The penalties banks mete out to customers who bounce checks is getting stiffer, a study shows.
The average fee banks charge for bounced checks has risen 15 percent over the past three years to nearly $20 per check, said the study by Bank Rate Monitor, a North Palm Beach, Fla. firm that tracks fees and interest rates.The study of 120 banks conducted last month showed that consumers on average pay $19.92 every time they bounce a check, compared with $17.31 in 1991.
The penalties are even higher when banks pay the check as a service to keep it from bouncing. Many banks charge customers a separate fee that is often equally as steep as the first fee if they make good on the rubber checks.
"All bank fees are on the rise," said Robert Heady, president of Bank Rate Monitor. "But bounced check fees are among the ugliest."
Bankers say the fees in part cover the cost of processing bad checks. Banks handle most checks electronically, crediting and debiting bank accounts by computer.

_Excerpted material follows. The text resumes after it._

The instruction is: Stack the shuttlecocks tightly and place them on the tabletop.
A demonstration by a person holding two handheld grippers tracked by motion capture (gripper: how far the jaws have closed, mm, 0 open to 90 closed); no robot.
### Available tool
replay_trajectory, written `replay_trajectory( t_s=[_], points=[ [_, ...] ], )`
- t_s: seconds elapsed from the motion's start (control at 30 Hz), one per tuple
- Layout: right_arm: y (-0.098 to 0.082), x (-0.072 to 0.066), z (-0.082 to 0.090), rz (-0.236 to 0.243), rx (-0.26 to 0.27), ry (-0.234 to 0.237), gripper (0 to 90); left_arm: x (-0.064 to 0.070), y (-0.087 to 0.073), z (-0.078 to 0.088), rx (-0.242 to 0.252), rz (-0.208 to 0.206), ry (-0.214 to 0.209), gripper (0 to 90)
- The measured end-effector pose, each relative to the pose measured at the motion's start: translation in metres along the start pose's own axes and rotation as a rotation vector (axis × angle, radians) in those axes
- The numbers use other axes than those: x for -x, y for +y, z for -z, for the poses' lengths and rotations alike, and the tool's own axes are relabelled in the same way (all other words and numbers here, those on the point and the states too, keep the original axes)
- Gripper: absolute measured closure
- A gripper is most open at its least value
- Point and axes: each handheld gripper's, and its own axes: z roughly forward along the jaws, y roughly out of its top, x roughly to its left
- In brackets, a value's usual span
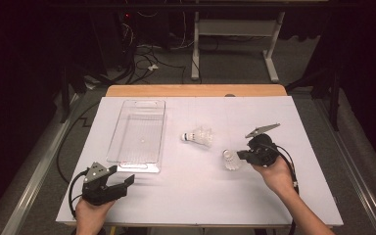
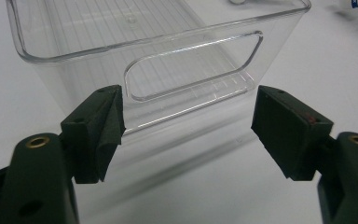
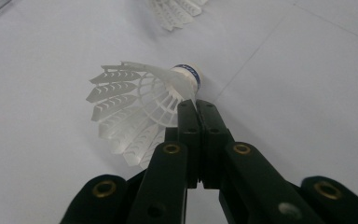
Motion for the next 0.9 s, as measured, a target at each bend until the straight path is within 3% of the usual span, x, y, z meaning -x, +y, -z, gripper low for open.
replay_trajectory(
  t_s=[0.37,0.9],
  points=[
    [0.002,-0.025,-0.001,0.066,-0.026,0.051,90.0,0.0,0.0,0.0,-0.002,0.0,-0.002,26.3],
    [0.008,-0.041,-0.011,0.093,-0.051,0.087,89.7,0.0,0.0,0.0,0.0,0.004,-0.005,26.2]
  ],
)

But when a check is returned because there aren't sufficient funds in the account, the item is handled manually, which is more expensive for the bank.
But the fees are really meant to deter customers from overdrawing on their accounts.
"It's a penalty to discourage people from misusing their checking accounts," said Fritz El-men-dorf, a spokesman for the Consumer Bankers Association, a trade group in Arlington, Va.
The amount banks charge varies widely by region, the study showed. The highest fees were charged by Philadelphia banks, which sock customers with an average of $29.10 for overdrawing their accounts. Banks in Boston and Detroit pay around $18 to $19 per check.
Banks in San Francisco charge the least, assessing on average an $11.85 fee, Bank Rate Monitor said.
Bounced-check fees will probably go even higher by the end of the year, as several banks plan to increase the charges this month and next, the survey said.